ACTIVITY:
Repeat nothing but the lines below running from the one containing "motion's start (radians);" to the one containing "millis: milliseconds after". Keep both end lines.

Entries taken from a collection
----------

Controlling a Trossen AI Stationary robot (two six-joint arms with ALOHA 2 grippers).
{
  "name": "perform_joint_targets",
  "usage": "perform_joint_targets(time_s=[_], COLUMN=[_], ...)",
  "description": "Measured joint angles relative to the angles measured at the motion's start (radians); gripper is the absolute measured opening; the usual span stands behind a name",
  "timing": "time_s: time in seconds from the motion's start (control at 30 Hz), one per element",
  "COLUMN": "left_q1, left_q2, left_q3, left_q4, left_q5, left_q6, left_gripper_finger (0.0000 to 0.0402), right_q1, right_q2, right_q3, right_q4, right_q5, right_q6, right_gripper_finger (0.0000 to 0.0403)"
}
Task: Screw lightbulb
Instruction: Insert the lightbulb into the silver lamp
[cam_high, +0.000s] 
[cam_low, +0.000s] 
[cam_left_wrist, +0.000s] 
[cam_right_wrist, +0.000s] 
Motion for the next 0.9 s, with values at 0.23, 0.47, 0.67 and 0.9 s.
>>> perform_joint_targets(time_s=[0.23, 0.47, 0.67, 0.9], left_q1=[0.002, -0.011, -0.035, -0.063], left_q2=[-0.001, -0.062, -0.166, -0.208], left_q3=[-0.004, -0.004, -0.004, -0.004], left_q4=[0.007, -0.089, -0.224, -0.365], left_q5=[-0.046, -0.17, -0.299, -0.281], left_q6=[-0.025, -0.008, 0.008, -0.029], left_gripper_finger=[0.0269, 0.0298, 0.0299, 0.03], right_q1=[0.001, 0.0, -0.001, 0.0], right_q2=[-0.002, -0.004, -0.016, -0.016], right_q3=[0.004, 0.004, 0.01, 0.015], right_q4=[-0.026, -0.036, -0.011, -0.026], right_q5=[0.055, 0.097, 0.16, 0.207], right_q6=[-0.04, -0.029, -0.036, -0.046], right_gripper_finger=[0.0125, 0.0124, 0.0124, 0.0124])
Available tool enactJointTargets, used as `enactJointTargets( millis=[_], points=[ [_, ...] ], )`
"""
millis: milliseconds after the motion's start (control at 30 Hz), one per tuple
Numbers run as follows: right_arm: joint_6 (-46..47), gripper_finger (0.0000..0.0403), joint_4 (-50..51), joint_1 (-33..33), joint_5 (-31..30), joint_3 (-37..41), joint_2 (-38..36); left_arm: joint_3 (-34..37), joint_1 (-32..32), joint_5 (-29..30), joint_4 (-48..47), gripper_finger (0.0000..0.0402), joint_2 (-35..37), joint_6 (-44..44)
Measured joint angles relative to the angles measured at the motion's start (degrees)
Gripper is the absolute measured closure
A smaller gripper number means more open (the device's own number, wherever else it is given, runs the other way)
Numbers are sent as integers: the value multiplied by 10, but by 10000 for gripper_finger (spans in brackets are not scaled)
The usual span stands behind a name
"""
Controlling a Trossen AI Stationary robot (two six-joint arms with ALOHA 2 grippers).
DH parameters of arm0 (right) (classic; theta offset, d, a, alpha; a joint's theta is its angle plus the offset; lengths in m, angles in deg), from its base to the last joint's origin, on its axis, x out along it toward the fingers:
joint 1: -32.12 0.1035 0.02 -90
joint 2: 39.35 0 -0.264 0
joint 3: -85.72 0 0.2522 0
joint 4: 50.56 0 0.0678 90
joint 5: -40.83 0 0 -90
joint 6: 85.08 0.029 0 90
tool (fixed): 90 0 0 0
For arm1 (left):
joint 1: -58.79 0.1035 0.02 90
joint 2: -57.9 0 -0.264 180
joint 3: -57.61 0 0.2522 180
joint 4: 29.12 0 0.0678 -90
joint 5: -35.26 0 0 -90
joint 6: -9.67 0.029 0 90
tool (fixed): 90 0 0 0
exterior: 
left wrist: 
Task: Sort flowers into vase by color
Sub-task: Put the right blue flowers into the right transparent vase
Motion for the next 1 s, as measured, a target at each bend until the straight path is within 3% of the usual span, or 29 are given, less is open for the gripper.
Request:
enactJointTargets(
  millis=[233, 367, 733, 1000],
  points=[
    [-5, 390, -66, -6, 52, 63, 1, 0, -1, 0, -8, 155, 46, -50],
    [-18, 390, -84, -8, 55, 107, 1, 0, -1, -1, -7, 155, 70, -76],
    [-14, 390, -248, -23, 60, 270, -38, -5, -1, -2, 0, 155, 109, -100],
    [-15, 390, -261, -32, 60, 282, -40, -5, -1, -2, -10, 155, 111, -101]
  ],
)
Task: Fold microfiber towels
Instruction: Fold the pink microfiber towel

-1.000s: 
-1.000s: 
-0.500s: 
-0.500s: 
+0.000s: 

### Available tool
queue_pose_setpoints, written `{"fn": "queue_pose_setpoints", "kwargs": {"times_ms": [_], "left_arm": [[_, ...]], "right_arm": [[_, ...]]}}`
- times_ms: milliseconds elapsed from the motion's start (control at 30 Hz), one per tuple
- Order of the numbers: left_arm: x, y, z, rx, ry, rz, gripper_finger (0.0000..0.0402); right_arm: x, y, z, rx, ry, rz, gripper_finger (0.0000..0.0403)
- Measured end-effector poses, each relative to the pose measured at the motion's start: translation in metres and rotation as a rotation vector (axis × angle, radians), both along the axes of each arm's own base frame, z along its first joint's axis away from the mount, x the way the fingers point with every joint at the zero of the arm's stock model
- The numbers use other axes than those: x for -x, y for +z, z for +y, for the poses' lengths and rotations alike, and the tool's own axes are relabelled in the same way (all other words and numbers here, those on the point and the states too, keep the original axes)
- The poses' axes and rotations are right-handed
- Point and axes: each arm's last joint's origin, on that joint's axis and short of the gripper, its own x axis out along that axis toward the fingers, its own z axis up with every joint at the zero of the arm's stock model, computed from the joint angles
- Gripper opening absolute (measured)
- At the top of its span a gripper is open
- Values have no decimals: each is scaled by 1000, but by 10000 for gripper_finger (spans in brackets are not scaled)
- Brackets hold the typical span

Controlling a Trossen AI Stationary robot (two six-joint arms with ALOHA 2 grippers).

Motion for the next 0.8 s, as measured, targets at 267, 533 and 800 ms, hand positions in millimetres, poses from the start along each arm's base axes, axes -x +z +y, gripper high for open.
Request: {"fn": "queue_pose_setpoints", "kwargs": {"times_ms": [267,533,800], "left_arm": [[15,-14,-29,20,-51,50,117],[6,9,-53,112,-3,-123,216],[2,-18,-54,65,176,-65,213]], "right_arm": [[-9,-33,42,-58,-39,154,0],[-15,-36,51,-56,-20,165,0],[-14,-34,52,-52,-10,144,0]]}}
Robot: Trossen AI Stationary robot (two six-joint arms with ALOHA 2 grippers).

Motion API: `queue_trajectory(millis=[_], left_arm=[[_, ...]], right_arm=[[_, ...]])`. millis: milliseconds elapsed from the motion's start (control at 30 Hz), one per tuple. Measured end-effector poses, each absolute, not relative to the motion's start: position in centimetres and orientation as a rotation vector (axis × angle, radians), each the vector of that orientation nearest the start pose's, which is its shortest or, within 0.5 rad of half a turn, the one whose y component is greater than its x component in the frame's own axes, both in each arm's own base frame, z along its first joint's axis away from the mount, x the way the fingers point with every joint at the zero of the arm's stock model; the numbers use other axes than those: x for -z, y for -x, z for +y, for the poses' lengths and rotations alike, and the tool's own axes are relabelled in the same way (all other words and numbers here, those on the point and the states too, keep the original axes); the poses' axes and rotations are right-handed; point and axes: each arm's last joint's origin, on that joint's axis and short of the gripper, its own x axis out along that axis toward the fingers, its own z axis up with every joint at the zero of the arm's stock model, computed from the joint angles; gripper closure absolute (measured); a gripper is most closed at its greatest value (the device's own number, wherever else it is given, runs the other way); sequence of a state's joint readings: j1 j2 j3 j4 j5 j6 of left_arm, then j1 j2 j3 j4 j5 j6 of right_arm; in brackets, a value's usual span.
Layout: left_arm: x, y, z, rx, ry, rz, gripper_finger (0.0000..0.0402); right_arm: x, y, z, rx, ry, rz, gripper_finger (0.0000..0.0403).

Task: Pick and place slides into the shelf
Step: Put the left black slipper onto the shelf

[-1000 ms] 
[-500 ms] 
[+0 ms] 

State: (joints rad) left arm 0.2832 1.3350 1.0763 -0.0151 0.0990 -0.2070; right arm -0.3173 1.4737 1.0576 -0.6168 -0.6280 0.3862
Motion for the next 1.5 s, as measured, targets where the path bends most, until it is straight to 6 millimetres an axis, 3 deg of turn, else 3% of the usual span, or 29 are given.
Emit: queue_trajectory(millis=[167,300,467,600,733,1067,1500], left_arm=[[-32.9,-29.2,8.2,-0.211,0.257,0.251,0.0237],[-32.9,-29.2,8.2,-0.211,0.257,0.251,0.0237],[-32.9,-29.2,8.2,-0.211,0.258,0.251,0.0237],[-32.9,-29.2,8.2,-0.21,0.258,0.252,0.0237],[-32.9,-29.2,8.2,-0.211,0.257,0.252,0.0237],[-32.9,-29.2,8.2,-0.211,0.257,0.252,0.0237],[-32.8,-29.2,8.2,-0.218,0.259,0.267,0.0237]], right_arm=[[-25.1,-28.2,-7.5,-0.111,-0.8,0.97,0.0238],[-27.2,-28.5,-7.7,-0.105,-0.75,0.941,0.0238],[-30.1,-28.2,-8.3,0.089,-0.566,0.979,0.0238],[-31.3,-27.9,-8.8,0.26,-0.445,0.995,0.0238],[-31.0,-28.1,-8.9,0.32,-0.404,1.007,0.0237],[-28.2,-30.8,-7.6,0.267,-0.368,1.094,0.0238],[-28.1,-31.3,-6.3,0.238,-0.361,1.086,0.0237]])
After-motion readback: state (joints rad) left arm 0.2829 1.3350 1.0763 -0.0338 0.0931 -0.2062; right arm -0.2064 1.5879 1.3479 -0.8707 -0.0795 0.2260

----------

COMPLETED TASK:
  "description": "Measured joint angles relative to the angles measured at the motion's start (radians); gripper is the absolute measured opening; the usual span stands behind a name",
  "timing": "time_s: time in seconds from the motion's start (control at 30 Hz), one per element",
  "COLUMN": "left_q1, left_q2, left_q3, left_q4, left_q5, left_q6, left_gripper_finger (0.0000 to 0.0402), right_q1, right_q2, right_q3, right_q4, right_q5, right_q6, right_gripper_finger (0.0000 to 0.0403)"
}
Task: Screw lightbulb
Instruction: Insert the lightbulb into the silver lamp
[cam_high, +0.000s] 
[cam_low, +0.000s] 
[cam_left_wrist, +0.000s] 
[cam_right_wrist, +0.000s] 
Motion for the next 0.9 s, with values at 0.23, 0.47, 0.67 and 0.9 s.
>>> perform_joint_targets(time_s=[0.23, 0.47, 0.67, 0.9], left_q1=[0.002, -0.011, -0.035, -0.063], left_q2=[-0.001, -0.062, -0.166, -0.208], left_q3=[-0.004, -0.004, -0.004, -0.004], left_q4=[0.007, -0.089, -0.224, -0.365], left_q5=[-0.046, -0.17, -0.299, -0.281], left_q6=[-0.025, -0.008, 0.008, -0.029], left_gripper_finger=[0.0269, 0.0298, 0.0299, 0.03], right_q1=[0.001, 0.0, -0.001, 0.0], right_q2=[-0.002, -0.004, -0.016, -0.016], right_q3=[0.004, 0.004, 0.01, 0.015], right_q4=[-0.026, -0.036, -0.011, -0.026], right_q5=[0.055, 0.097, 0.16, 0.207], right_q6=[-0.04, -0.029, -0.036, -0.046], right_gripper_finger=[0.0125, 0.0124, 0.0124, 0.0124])
Available tool enactJointTargets, used as `enactJointTargets( millis=[_], points=[ [_, ...] ], )`
"""
millis: milliseconds after the motion's start (control at 30 Hz), one per tuple

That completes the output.